Most movies about mental illness reaffirm societal notions about how burdensome it is to people who don’t have it. For example, this year’s lovely A Light Beneath Their Feet, starring Taryn Manning and Madison Davenport, gives an honest, insightful look into what it’s like to live up close and personal with someone who has bipolar disorder. Manning and Davenport play an inseparable mother and daughter constantly battling the everyday realities of the mother’s illness, from getting her to take her medication to hold down a job. Manning’s character is very attached to her daughter, who has her choice of college but also wants her to stay close by as a caregiver. Naturally, the girl feels stifled by her mother’s illness and clinginess and wants more than anything to just get away and be a “normal” person. A Light Beneath Their Feet goes to great lengths to show that maintaining a good relationship with someone who’s mentally ill is possible, if hardly easy, with mutual honesty and openness.

And of course, everything is harder for women. Though no one in the movie ever says so explicitly, it’s fairly clear that Gena Rowlands’ character has a variant of bipolar disorder or schizophrenia in A Woman Under the Influence (1974). Like Splendor in the Grass (1961) before it, A Woman Under the Influence shows the painful reality of what it means to be a mentally ill woman, and the hysteria we’re often driven to when we don’t fit into society’s nicely designed roles for us. Both of these films are agonizing to watch because of how the women are degraded by the people around them. Too often it seems that mentally ill men are more socially tolerated than mentally ill women—that it’s acceptable for men to be extreme, gregarious, and inappropriately candid, particularly with their mental illnesses. In Infinitely Polar Bear, for example, it’s more taboo for Mark Ruffalo’s character to be a stay-at-home dad than it is for him to be mentally ill. Were it switched around, with the mom, played by Zoe Saldana, as the bipolar one, it would basically be A Woman Under the Influence.

A WOMAN UNDER THE INFLUENCE‘A Woman Under the Influence’

In that movie, Rowlands plays an innocent if an eccentric young mother with an often-absent husband, played by Peter Falk. She keeps her house clean, takes good care of her children, and always looks beautiful, but she’s a little twitchy, a little off. And also quite obviously very depressed, though no one pays her enough attention to notice. They just know she makes people uncomfortable because of her manic manners and peculiar charm. No, she doesn’t go around cutting off her ear or flipping over dinner tables, by any means; it’s challenging to figure out just how much of this persona owes to genuine mental illness and how much of is the result of the mental, emotional, and physical abuse she’s endured from her husband. Not only does he violently slap her, in two of cinema’s most distressing scenes, but he also constantly puts her down, and makes her feel guilty for being who she is. Anyone would go a little berserk in the same situation. Eventually, after she embarrasses him one time too many, he ships her off to a mental institution. He thinks his wife should be everything he, and only he, wants her to be. It’s hard enough to be mentally ill without being pressured to conform by the people who are supposed to love you.

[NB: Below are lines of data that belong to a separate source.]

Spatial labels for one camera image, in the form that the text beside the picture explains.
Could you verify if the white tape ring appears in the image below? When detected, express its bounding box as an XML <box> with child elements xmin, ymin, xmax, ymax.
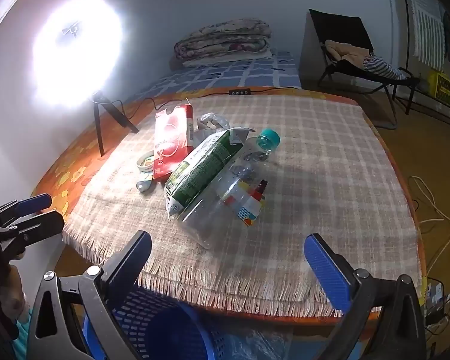
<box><xmin>136</xmin><ymin>150</ymin><xmax>157</xmax><ymax>172</ymax></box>

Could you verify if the white floor cable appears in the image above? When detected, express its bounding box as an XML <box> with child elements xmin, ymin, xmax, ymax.
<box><xmin>409</xmin><ymin>175</ymin><xmax>450</xmax><ymax>271</ymax></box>

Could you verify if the folded floral blanket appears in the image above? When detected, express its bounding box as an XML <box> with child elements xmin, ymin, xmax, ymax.
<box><xmin>173</xmin><ymin>18</ymin><xmax>272</xmax><ymax>61</ymax></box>

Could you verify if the red paper carton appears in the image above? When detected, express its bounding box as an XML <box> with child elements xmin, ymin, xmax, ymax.
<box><xmin>152</xmin><ymin>104</ymin><xmax>196</xmax><ymax>181</ymax></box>

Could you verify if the yellow plastic crate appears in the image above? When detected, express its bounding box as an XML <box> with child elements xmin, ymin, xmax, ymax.
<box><xmin>427</xmin><ymin>69</ymin><xmax>450</xmax><ymax>108</ymax></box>

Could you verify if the black folding chair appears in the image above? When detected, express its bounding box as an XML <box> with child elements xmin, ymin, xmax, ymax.
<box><xmin>308</xmin><ymin>8</ymin><xmax>421</xmax><ymax>127</ymax></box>

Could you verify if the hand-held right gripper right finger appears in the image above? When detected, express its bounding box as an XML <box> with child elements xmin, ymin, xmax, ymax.
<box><xmin>304</xmin><ymin>233</ymin><xmax>428</xmax><ymax>360</ymax></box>

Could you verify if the black tripod stand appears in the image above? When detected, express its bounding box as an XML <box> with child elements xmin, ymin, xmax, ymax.
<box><xmin>90</xmin><ymin>92</ymin><xmax>140</xmax><ymax>157</ymax></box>

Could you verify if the white folded sheet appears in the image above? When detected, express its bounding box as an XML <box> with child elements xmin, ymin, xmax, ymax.
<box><xmin>182</xmin><ymin>49</ymin><xmax>274</xmax><ymax>69</ymax></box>

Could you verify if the striped garment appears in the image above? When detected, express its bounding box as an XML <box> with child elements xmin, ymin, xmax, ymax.
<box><xmin>363</xmin><ymin>55</ymin><xmax>408</xmax><ymax>80</ymax></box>

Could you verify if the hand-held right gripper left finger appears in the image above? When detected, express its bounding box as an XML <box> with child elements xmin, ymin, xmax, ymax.
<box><xmin>26</xmin><ymin>230</ymin><xmax>152</xmax><ymax>360</ymax></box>

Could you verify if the beige plaid fringed cloth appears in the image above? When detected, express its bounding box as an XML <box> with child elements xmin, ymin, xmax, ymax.
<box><xmin>62</xmin><ymin>94</ymin><xmax>423</xmax><ymax>318</ymax></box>

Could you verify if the black drying rack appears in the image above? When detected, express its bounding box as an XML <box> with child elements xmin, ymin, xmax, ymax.
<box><xmin>397</xmin><ymin>0</ymin><xmax>450</xmax><ymax>129</ymax></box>

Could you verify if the crumpled white cloth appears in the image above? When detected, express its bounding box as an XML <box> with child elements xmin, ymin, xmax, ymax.
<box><xmin>196</xmin><ymin>112</ymin><xmax>232</xmax><ymax>140</ymax></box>

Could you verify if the small squeezed tube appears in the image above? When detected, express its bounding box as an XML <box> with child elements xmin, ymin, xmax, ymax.
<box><xmin>136</xmin><ymin>170</ymin><xmax>159</xmax><ymax>193</ymax></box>

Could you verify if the bright ring light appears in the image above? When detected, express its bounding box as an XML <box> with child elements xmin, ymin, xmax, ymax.
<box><xmin>32</xmin><ymin>0</ymin><xmax>124</xmax><ymax>107</ymax></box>

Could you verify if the blue patterned bed sheet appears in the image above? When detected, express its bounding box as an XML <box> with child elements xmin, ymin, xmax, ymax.
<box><xmin>135</xmin><ymin>50</ymin><xmax>301</xmax><ymax>103</ymax></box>

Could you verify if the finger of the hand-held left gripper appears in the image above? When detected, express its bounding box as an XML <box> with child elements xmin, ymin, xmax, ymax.
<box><xmin>0</xmin><ymin>211</ymin><xmax>65</xmax><ymax>260</ymax></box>
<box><xmin>0</xmin><ymin>193</ymin><xmax>53</xmax><ymax>226</ymax></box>

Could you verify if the tan cloth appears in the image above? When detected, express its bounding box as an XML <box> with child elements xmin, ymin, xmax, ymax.
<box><xmin>324</xmin><ymin>39</ymin><xmax>373</xmax><ymax>67</ymax></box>

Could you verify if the blue plastic basket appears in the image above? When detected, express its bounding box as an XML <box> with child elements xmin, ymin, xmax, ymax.
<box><xmin>82</xmin><ymin>285</ymin><xmax>230</xmax><ymax>360</ymax></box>

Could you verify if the striped hanging towel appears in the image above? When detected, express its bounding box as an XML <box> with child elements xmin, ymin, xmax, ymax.
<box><xmin>409</xmin><ymin>0</ymin><xmax>445</xmax><ymax>72</ymax></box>

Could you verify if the green drink carton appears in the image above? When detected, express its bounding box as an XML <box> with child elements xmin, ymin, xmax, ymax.
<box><xmin>164</xmin><ymin>127</ymin><xmax>256</xmax><ymax>221</ymax></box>

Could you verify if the power strip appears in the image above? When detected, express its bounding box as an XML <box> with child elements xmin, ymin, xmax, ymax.
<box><xmin>422</xmin><ymin>279</ymin><xmax>450</xmax><ymax>327</ymax></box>

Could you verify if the person's left hand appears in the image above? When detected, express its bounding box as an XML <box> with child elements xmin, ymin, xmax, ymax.
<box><xmin>6</xmin><ymin>265</ymin><xmax>29</xmax><ymax>319</ymax></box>

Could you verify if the clear plastic bottle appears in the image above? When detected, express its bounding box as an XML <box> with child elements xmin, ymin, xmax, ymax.
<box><xmin>178</xmin><ymin>128</ymin><xmax>281</xmax><ymax>250</ymax></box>

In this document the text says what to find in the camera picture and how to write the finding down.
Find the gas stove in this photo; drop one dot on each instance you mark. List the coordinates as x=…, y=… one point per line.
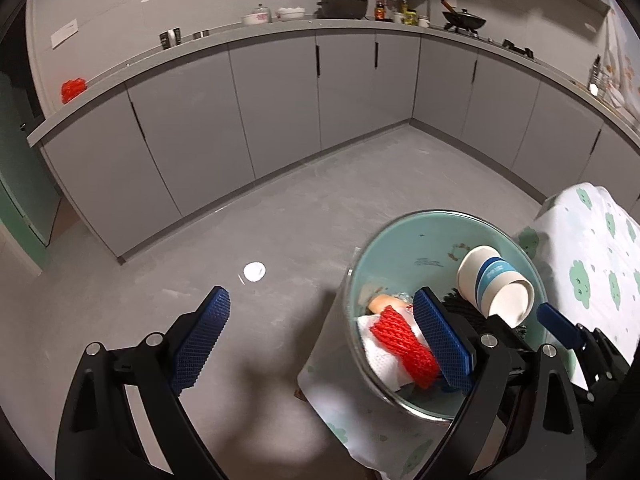
x=500, y=42

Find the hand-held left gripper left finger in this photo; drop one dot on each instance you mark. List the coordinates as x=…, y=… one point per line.
x=200, y=340

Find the white paper towel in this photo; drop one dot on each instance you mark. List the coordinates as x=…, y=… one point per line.
x=380, y=360

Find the white bowl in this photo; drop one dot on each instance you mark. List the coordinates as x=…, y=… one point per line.
x=291, y=14

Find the red foam net sleeve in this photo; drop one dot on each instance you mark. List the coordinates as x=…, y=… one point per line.
x=400, y=335

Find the black foam net sleeve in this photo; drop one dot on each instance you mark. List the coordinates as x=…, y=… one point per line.
x=457, y=302

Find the small dark canister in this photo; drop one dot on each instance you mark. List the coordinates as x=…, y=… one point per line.
x=170, y=39

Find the row of condiment bottles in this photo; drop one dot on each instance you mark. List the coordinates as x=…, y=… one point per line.
x=402, y=16

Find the metal knife rack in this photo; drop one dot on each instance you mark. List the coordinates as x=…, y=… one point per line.
x=600, y=77

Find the red crumpled net bag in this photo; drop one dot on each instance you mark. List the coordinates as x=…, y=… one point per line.
x=73, y=91

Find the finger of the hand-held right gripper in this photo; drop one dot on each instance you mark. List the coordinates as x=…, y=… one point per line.
x=557, y=322

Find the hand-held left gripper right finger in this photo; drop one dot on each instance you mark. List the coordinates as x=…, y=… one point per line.
x=445, y=340

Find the black rice cooker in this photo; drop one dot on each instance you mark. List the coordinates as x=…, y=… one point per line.
x=342, y=5

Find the teal plastic bucket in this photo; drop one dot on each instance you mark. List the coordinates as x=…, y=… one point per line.
x=425, y=255

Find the grey base cabinets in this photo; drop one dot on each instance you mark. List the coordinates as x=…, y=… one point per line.
x=280, y=100

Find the cloud printed tablecloth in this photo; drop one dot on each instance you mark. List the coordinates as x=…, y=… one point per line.
x=590, y=240

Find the black wok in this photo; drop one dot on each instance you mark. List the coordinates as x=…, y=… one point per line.
x=465, y=21

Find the white switch plate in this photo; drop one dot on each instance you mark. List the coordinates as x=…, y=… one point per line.
x=65, y=34

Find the white blue striped paper cup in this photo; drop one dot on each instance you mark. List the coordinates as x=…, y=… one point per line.
x=480, y=270

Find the orange packet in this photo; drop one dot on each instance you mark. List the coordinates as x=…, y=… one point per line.
x=387, y=302

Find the orange printed curtain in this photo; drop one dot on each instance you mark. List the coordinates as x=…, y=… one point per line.
x=622, y=70

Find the green door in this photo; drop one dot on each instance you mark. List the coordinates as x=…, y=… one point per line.
x=22, y=185

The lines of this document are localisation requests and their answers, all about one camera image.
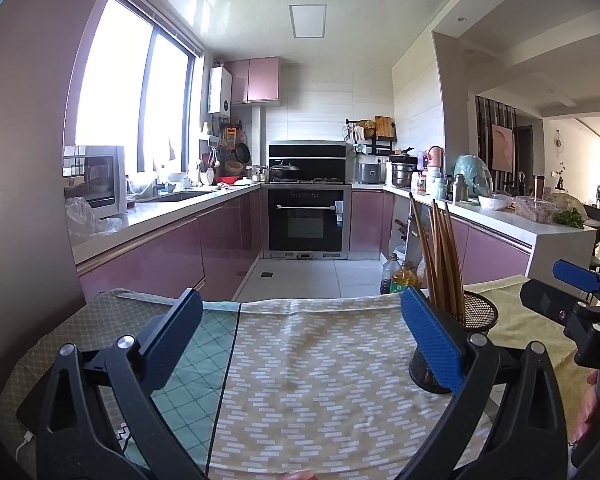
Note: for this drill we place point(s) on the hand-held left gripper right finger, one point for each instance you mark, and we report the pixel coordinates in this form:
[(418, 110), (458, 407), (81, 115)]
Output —
[(430, 340)]

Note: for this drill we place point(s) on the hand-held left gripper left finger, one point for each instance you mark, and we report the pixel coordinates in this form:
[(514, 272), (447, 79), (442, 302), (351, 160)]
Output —
[(175, 335)]

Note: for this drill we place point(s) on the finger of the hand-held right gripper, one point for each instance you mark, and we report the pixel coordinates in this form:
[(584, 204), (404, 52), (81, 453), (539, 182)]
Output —
[(540, 294), (577, 276)]

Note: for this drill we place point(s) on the black mesh utensil holder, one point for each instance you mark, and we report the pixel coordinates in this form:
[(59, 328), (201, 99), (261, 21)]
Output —
[(480, 310)]

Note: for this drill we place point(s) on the dark wooden chopstick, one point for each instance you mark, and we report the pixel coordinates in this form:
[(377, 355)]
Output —
[(419, 240)]

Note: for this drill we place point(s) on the person's right hand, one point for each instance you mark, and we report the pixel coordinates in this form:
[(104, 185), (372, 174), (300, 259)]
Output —
[(590, 405)]

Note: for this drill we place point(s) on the green leafy herbs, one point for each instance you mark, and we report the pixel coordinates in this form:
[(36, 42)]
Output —
[(570, 217)]

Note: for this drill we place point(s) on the pink base cabinets with island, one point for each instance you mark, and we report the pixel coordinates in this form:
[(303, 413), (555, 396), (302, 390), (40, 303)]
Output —
[(490, 255)]

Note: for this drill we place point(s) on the yellow cooking oil bottle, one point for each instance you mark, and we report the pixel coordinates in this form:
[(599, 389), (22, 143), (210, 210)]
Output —
[(404, 280)]

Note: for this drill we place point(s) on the pink base cabinets with window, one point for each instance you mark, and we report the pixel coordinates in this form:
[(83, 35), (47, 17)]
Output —
[(165, 260)]

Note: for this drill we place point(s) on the clear plastic container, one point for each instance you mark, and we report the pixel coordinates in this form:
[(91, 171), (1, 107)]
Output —
[(535, 209)]

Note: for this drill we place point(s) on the yellow-green diamond tablecloth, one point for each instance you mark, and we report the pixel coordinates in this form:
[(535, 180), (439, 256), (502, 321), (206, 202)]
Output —
[(80, 325)]

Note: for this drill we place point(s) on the dark red tumbler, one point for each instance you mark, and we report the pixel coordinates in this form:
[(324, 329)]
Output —
[(538, 186)]

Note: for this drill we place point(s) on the white bowl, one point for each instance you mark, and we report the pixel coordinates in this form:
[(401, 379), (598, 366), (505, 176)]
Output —
[(495, 202)]

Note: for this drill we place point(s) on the beige and teal patterned tablecloth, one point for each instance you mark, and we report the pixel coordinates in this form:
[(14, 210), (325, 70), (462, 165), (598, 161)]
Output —
[(320, 360)]

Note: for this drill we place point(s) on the steel thermos flask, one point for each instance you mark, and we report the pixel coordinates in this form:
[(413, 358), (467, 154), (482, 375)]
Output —
[(460, 187)]

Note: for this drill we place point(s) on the kitchen sink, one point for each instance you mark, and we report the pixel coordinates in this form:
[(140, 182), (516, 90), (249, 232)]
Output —
[(180, 196)]

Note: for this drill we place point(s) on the green plastic bag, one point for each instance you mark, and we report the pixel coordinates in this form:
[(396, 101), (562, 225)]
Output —
[(472, 172)]

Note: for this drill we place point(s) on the clear plastic bag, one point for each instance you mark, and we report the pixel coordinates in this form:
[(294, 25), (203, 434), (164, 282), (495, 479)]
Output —
[(80, 217)]

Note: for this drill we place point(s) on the steel stock pot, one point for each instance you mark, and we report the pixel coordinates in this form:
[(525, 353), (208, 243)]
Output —
[(402, 174)]

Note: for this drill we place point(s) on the built-in black oven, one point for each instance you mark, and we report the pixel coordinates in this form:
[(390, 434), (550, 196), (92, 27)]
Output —
[(305, 225)]

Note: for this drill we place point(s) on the pink kettle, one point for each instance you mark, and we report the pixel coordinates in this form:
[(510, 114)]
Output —
[(435, 156)]

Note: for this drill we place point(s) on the silver countertop oven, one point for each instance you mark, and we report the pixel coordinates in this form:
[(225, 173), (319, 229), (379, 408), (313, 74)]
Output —
[(92, 177)]

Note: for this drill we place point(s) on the hanging frying pan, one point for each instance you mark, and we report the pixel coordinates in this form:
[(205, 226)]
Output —
[(243, 152)]

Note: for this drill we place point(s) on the black wok with lid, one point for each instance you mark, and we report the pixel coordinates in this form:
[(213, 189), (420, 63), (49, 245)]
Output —
[(284, 170)]

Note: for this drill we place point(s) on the wooden cutting board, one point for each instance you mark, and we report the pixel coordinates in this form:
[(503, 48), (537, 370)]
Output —
[(385, 126)]

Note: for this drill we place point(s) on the black range hood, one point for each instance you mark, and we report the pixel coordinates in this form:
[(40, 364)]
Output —
[(307, 152)]

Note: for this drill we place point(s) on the white water heater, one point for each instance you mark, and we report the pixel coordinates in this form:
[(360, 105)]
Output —
[(220, 91)]

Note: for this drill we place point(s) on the kitchen window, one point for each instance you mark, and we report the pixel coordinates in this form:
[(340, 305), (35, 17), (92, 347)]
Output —
[(115, 85)]

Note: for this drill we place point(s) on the ceiling light panel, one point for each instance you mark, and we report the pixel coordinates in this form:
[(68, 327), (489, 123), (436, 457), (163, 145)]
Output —
[(307, 21)]

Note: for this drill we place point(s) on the wall clock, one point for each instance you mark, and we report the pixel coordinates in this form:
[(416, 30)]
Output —
[(559, 141)]

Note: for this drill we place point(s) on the framed wall picture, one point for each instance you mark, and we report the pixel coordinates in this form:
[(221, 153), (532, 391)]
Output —
[(502, 147)]

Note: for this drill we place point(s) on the black wall storage rack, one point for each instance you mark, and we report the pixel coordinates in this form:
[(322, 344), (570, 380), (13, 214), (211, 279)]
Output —
[(380, 144)]

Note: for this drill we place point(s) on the pink wall cabinet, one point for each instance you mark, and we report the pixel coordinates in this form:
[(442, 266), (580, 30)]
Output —
[(252, 80)]

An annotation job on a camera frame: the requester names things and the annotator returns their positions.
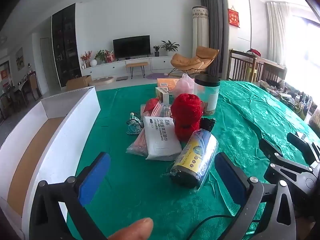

As sad as it is to say, not much has changed since A Woman Under the Influence. Mentally ill people—even if they’re men—remain socially unacceptable and stigmatized. It’s often recommended in some mental-health forums not to disclose any of your issues to your employer, for fear of further mistreatment. And after being fired for an illness that has no cure, it’s almost impossible to find work again without keeping that part of your identity a secret. Work-life balance is hard enough when life balance alone is way out of whack.

We can’t fairly blame cinema for these societal ills, but the least we can do is call for a fairer, more complex representation than occurs in most of the movies I’ve called out here, among others of their ilk. If only to acknowledge that film can and should speak to the full range of human experience—and maybe, too, it can even answer the sad-faced questions I always receive when explaining my husband’s eccentric behavior to the unwoke.